TASK BRIEF >> Across the listing below, how many lines include the word "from"? The answer is that number, with nothing added.

AVAILABLE DATA >>
++++++++++

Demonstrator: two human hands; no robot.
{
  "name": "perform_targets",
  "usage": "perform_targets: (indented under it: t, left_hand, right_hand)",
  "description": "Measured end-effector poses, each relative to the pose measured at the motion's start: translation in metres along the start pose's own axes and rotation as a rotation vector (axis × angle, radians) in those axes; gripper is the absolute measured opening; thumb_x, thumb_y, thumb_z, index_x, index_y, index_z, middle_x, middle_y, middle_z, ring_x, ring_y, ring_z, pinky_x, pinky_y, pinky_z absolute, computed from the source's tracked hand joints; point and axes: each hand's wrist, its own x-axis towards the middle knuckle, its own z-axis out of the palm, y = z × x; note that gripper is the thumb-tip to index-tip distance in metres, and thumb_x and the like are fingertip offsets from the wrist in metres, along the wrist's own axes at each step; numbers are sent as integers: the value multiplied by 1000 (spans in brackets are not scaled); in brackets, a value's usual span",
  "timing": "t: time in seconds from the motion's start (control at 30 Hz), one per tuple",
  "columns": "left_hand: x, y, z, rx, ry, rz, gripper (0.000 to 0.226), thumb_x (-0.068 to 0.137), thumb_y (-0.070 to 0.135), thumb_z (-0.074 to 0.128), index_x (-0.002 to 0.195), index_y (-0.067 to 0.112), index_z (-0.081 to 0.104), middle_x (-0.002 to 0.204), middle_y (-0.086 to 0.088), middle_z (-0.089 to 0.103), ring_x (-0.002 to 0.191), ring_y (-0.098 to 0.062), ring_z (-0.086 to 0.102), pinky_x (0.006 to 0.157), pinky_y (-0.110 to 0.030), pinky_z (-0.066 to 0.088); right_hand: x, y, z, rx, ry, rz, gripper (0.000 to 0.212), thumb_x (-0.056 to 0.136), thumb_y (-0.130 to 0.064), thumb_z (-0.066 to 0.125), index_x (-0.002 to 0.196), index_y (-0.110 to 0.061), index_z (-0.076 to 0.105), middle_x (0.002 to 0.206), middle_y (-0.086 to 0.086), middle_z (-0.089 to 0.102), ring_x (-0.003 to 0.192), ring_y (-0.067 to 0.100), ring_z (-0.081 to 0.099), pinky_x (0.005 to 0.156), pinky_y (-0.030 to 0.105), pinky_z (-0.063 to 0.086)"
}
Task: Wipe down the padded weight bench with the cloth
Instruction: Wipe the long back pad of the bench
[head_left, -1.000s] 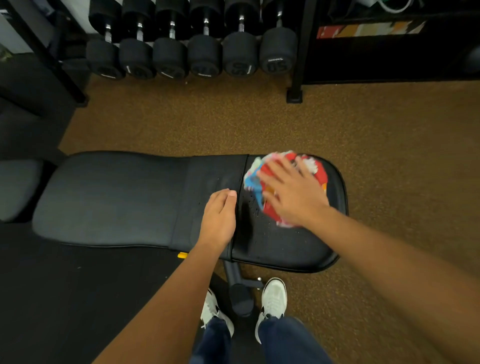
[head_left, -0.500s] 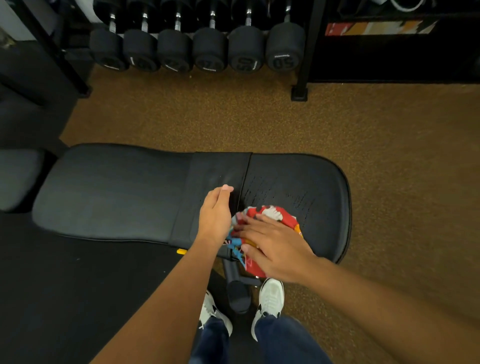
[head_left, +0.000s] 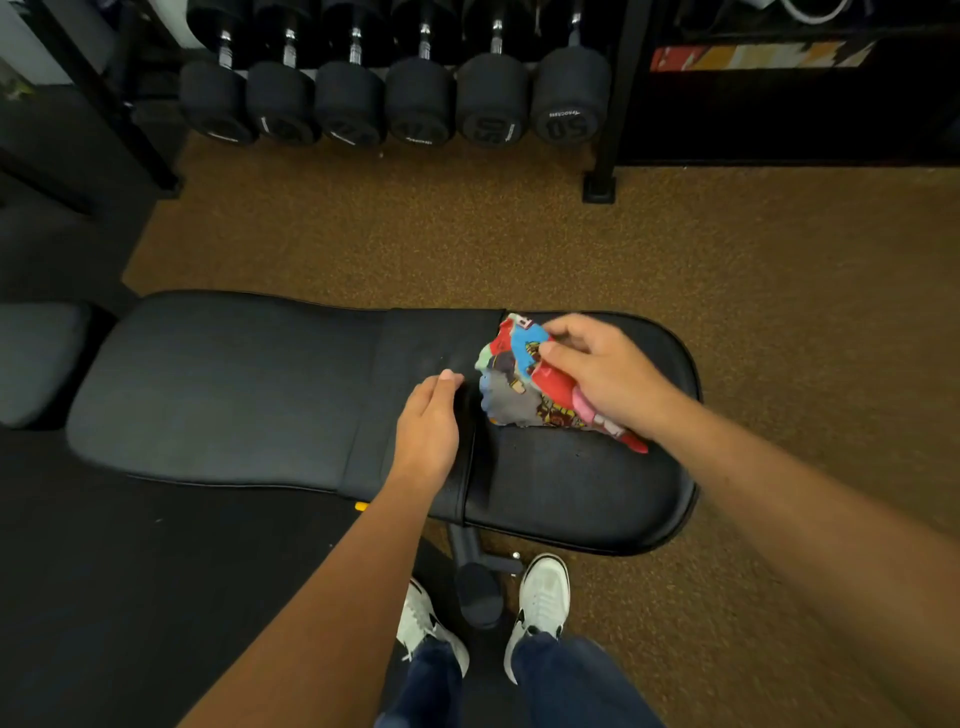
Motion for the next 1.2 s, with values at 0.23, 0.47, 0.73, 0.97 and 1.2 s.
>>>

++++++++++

SOLVED PROBLEM >> 2